▸ **Activity**
Taking each line of the records in turn, count those containing "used" and report only the number.

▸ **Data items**
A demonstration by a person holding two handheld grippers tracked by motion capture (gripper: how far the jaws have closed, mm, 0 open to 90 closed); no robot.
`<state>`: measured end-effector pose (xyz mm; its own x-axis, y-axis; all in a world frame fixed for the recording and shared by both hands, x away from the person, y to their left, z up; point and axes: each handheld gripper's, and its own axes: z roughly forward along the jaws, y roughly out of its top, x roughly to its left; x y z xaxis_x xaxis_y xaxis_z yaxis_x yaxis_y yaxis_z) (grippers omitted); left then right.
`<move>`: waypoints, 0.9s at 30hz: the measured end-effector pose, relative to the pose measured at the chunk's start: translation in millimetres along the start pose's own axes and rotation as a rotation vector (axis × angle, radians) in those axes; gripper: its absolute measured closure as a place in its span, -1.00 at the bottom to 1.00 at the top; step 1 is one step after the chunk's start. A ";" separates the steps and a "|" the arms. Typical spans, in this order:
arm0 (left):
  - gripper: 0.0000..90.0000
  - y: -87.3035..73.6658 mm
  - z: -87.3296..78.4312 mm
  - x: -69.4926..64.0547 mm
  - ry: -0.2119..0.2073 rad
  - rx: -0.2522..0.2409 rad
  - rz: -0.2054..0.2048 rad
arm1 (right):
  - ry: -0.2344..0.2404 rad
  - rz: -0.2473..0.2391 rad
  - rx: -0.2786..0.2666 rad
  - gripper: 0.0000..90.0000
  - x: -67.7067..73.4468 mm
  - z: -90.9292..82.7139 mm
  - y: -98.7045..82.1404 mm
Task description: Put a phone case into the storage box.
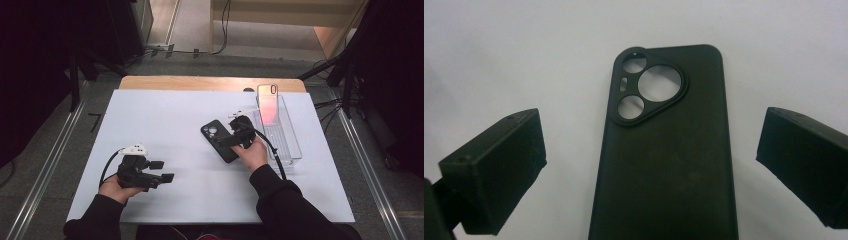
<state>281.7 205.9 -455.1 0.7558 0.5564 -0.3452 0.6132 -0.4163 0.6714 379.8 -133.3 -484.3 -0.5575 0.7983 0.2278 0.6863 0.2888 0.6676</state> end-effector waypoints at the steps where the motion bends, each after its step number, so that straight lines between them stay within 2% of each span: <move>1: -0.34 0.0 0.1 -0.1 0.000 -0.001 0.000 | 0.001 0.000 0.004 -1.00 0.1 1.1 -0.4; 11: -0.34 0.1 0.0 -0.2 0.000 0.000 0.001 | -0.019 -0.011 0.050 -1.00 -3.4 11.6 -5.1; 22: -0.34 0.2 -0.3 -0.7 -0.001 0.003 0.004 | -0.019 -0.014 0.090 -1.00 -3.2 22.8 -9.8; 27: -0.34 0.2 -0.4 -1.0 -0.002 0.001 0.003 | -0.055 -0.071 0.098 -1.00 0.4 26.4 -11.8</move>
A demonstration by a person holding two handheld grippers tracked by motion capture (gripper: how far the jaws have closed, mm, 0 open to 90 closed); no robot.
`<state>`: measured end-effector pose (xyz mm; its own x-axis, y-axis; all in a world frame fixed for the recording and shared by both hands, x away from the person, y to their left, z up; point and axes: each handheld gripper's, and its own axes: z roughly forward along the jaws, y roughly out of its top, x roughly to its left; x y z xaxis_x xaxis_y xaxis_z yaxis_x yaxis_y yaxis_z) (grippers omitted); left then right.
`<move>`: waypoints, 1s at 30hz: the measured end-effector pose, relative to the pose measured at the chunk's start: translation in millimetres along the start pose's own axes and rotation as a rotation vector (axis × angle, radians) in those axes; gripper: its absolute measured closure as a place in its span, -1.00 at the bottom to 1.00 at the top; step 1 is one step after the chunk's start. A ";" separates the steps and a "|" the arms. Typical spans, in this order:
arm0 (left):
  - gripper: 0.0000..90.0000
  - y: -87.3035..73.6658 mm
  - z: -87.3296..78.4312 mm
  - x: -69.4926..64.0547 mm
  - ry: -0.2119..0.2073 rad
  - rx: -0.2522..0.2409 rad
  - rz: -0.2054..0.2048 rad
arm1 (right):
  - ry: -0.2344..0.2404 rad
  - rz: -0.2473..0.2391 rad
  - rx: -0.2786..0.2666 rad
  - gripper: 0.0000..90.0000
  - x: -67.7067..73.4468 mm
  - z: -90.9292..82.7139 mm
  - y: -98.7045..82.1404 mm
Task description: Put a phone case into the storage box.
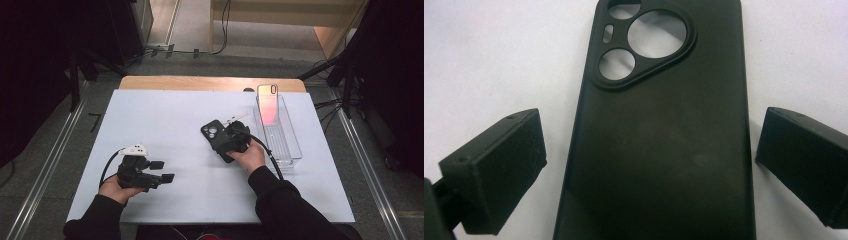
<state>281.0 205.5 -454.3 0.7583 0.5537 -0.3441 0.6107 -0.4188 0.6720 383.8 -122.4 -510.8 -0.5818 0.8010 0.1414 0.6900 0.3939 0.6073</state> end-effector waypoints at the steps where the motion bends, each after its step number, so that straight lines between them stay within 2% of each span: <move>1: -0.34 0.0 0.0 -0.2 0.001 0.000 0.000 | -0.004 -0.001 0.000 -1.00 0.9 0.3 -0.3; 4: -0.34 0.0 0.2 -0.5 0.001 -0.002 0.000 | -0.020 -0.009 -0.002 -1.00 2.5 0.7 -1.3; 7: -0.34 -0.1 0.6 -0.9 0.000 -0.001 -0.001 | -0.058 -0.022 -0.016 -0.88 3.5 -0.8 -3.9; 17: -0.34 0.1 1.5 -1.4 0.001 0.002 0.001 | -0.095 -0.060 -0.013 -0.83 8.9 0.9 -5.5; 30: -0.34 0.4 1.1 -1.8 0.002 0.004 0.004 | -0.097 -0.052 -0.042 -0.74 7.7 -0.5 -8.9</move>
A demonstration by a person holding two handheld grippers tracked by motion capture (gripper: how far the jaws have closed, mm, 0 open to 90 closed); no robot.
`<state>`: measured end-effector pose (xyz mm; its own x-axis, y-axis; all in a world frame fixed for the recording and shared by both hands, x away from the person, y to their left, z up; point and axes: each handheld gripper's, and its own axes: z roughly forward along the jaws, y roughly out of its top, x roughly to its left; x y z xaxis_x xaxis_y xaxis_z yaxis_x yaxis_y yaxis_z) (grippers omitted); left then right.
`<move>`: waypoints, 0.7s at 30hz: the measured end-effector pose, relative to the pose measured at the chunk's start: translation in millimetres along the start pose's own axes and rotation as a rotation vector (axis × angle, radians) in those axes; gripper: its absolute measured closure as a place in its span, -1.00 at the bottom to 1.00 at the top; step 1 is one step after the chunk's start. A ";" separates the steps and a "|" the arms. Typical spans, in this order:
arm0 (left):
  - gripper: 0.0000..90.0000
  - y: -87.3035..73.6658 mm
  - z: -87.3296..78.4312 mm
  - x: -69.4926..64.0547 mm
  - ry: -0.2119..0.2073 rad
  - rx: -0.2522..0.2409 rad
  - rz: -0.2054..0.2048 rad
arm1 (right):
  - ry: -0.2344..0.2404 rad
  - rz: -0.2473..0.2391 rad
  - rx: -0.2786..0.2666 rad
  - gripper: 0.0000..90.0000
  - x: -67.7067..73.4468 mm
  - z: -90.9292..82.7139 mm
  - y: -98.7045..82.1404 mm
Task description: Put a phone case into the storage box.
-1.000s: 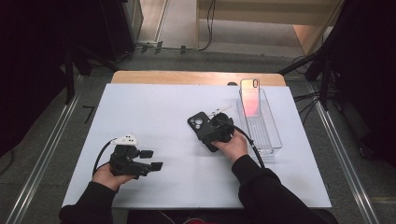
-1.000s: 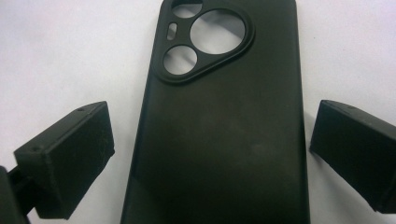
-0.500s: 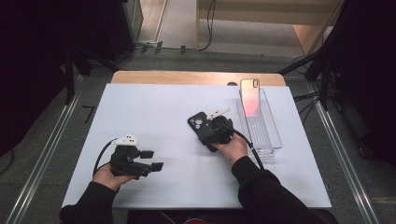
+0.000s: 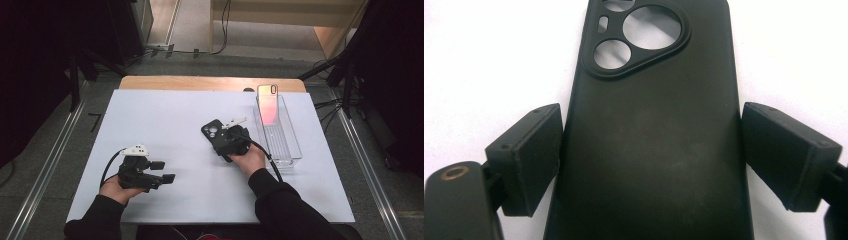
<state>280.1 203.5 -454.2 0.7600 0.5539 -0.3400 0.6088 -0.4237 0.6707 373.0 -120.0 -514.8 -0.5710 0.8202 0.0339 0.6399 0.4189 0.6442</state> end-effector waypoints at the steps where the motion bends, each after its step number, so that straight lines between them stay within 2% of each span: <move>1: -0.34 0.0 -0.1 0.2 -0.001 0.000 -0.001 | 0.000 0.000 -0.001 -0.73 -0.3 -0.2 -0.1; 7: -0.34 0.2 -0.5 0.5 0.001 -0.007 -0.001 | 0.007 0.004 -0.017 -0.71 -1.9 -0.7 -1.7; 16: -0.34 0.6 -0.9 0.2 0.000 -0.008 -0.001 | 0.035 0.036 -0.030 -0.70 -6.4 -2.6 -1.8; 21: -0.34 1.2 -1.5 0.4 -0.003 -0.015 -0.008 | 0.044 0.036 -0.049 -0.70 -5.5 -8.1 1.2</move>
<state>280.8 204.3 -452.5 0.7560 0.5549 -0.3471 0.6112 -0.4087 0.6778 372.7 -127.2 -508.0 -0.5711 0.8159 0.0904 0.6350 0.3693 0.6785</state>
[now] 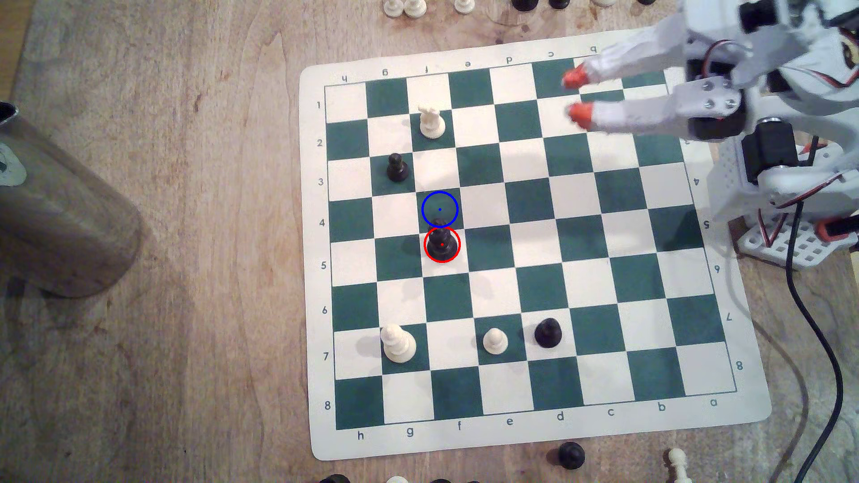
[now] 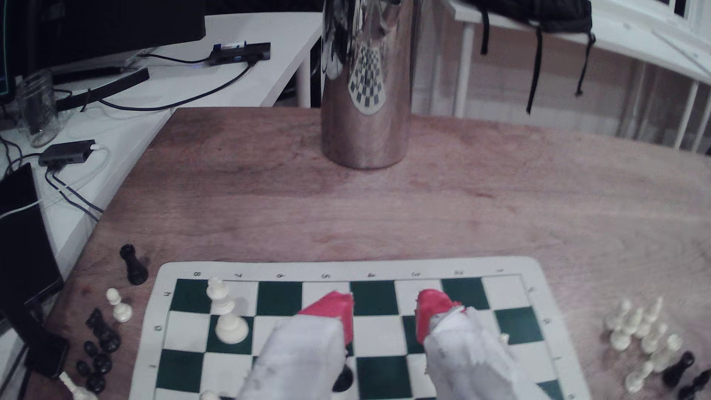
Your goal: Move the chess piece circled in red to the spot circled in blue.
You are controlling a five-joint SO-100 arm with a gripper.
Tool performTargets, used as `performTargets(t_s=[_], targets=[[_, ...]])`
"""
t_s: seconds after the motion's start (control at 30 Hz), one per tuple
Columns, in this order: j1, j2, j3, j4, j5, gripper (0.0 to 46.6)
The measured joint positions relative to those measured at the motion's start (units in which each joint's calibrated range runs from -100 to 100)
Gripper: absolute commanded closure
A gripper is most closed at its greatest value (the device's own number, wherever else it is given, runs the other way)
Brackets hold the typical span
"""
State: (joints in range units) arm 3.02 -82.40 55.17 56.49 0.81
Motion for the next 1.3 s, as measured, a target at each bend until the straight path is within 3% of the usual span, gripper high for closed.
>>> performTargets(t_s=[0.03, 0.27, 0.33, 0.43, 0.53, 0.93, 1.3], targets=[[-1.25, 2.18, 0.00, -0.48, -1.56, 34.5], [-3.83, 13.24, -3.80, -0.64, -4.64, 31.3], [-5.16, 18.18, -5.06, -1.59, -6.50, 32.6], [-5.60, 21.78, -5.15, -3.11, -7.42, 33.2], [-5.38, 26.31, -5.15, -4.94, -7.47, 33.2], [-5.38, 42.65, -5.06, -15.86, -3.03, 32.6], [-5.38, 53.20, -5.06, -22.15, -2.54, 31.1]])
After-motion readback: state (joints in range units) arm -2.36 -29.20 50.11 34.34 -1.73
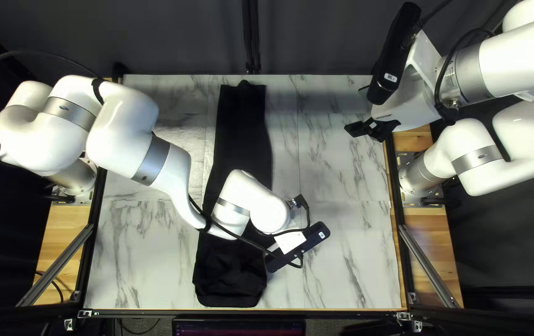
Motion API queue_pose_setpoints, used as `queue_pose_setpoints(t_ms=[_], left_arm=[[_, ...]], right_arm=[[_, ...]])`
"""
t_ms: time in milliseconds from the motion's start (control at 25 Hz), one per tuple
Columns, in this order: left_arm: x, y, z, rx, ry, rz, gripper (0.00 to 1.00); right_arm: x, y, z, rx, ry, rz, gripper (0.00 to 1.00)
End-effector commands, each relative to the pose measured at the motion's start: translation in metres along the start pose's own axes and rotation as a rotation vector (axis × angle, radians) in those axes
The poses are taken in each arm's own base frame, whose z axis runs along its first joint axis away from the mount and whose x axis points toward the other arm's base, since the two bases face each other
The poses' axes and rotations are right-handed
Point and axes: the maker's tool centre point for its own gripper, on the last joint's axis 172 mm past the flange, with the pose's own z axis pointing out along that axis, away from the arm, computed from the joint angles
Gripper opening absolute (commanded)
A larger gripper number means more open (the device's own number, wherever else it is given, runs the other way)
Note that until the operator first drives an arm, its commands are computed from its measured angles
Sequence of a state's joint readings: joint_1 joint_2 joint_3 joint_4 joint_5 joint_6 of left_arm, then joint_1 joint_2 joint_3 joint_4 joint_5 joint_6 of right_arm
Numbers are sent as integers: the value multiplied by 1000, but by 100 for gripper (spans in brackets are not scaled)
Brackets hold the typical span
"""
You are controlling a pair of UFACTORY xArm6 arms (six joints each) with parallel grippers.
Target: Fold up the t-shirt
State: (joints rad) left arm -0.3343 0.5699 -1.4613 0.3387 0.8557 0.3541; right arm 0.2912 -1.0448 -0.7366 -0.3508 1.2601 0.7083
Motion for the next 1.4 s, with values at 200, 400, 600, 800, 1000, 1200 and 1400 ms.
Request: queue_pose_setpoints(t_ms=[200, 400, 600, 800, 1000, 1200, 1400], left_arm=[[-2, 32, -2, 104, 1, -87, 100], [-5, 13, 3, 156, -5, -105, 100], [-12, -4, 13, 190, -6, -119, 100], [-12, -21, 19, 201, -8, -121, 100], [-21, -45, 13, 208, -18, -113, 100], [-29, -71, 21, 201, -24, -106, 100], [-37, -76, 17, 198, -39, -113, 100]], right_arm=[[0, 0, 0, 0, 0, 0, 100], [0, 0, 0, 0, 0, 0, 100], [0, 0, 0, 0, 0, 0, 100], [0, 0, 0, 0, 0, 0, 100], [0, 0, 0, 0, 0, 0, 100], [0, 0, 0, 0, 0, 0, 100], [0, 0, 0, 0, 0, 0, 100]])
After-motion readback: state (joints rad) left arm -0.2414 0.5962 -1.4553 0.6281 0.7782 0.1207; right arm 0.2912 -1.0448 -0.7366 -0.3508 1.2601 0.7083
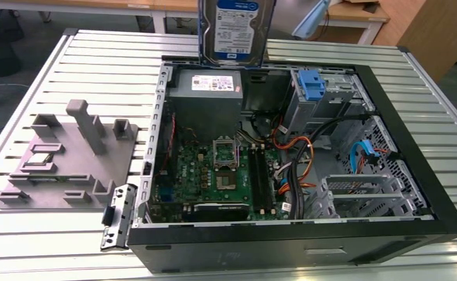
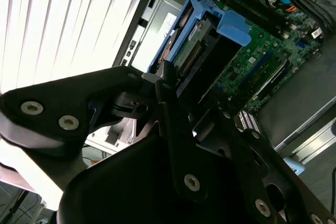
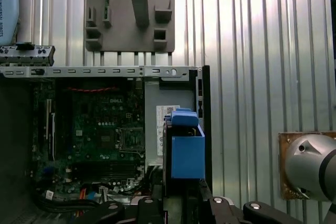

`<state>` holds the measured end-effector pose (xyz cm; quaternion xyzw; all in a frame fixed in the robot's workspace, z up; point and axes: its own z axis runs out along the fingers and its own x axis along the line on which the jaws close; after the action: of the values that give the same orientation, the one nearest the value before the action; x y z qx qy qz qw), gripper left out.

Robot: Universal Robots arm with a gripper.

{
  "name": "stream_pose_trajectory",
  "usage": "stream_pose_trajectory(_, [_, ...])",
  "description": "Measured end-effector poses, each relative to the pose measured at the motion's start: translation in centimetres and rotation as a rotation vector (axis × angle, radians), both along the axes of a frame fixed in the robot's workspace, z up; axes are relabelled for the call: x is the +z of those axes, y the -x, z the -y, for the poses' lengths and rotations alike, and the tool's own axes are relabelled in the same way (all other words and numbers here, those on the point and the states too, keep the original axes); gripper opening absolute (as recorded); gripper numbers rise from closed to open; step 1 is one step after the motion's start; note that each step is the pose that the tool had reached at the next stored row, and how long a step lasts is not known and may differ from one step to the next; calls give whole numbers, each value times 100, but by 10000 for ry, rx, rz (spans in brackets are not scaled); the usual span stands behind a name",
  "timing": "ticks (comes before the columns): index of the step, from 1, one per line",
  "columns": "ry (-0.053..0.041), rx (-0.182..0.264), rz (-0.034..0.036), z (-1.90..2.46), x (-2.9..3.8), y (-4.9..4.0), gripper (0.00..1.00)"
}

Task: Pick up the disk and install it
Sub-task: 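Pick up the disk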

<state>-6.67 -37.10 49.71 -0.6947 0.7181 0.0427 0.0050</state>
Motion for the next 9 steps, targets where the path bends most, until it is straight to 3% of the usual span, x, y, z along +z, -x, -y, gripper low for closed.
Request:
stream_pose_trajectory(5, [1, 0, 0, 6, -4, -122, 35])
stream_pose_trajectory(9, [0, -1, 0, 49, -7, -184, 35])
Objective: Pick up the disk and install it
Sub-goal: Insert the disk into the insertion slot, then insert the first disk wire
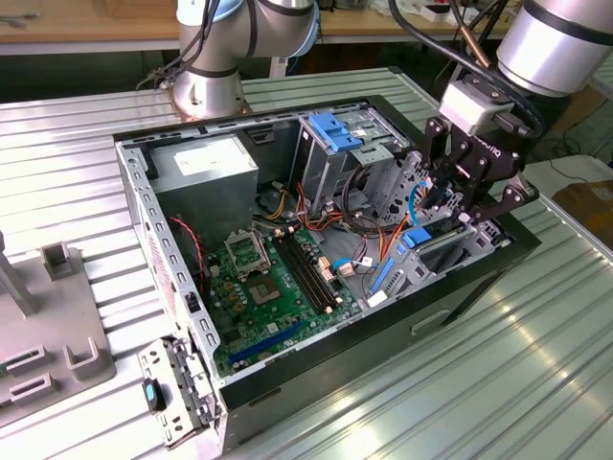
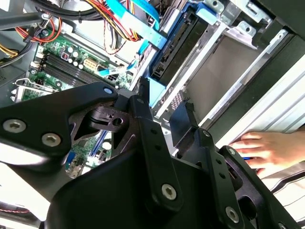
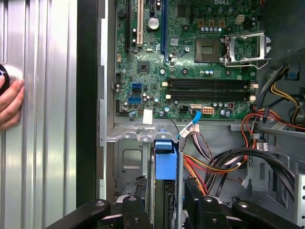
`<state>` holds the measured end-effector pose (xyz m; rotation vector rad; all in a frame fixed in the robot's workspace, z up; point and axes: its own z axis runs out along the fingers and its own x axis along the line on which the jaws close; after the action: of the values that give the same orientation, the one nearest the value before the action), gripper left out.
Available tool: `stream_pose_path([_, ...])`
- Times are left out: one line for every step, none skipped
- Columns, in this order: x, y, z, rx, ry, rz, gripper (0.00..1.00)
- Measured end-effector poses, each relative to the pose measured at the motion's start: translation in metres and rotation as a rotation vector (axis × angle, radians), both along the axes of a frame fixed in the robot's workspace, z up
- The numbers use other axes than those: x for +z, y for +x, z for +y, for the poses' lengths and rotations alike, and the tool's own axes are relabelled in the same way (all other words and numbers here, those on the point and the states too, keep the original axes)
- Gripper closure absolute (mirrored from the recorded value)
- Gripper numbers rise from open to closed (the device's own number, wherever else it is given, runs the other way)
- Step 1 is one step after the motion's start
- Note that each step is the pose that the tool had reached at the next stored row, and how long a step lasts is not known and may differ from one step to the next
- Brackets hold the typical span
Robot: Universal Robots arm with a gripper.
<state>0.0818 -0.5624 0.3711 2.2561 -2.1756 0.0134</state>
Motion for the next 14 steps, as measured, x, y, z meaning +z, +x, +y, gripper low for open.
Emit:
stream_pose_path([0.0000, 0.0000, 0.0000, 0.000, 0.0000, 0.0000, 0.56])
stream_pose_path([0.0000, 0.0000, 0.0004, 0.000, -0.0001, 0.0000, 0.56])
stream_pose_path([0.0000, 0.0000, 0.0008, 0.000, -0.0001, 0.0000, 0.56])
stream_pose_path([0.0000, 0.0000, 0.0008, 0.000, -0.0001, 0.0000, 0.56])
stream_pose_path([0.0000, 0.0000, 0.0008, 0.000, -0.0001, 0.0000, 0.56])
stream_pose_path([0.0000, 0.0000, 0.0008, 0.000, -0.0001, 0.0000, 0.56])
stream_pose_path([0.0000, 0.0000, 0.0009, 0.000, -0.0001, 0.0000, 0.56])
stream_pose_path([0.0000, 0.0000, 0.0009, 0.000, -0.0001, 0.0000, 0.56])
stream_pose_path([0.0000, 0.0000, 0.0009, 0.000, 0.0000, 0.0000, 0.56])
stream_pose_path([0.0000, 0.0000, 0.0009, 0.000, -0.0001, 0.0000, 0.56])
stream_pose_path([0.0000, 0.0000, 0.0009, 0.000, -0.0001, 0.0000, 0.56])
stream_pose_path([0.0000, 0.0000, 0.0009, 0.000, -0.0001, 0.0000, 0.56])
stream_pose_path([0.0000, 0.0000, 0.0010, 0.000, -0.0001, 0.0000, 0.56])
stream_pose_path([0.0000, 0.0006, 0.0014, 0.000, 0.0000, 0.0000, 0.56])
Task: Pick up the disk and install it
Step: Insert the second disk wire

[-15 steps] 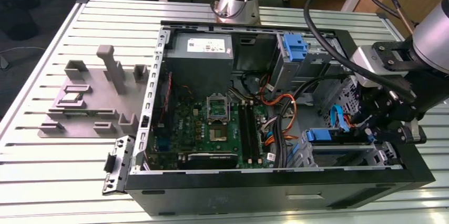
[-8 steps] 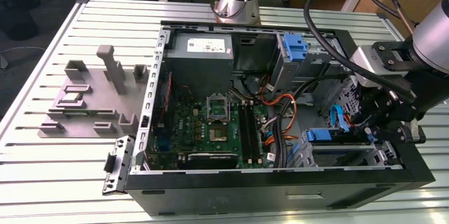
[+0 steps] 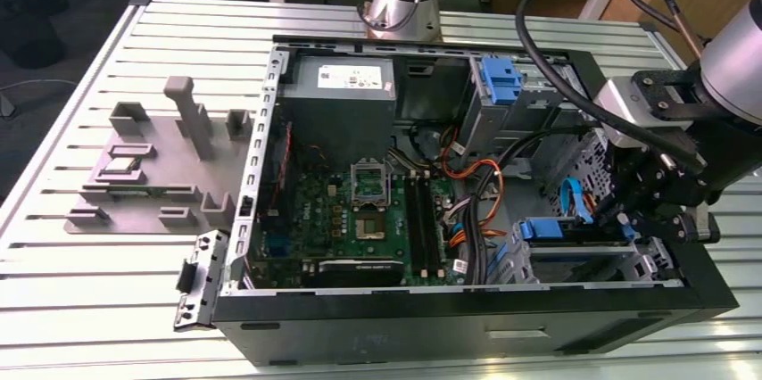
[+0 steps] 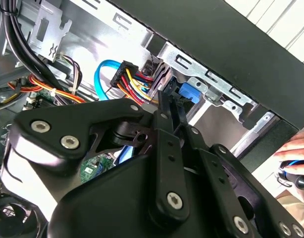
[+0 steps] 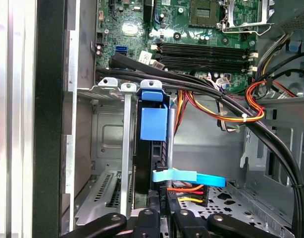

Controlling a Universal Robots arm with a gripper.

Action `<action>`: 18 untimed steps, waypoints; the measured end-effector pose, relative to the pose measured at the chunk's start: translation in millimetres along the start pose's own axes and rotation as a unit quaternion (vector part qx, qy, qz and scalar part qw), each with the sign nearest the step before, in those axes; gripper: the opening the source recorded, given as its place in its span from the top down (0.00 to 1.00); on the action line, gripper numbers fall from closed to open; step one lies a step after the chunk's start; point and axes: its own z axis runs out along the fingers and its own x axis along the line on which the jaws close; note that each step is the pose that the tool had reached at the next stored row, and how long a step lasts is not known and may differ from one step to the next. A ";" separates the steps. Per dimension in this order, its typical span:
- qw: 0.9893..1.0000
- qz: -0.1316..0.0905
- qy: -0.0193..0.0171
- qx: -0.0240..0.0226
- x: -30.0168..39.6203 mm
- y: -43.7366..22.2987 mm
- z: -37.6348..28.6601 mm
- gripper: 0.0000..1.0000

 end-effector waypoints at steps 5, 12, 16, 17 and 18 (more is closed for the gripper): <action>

▸ **Solution to this task**
2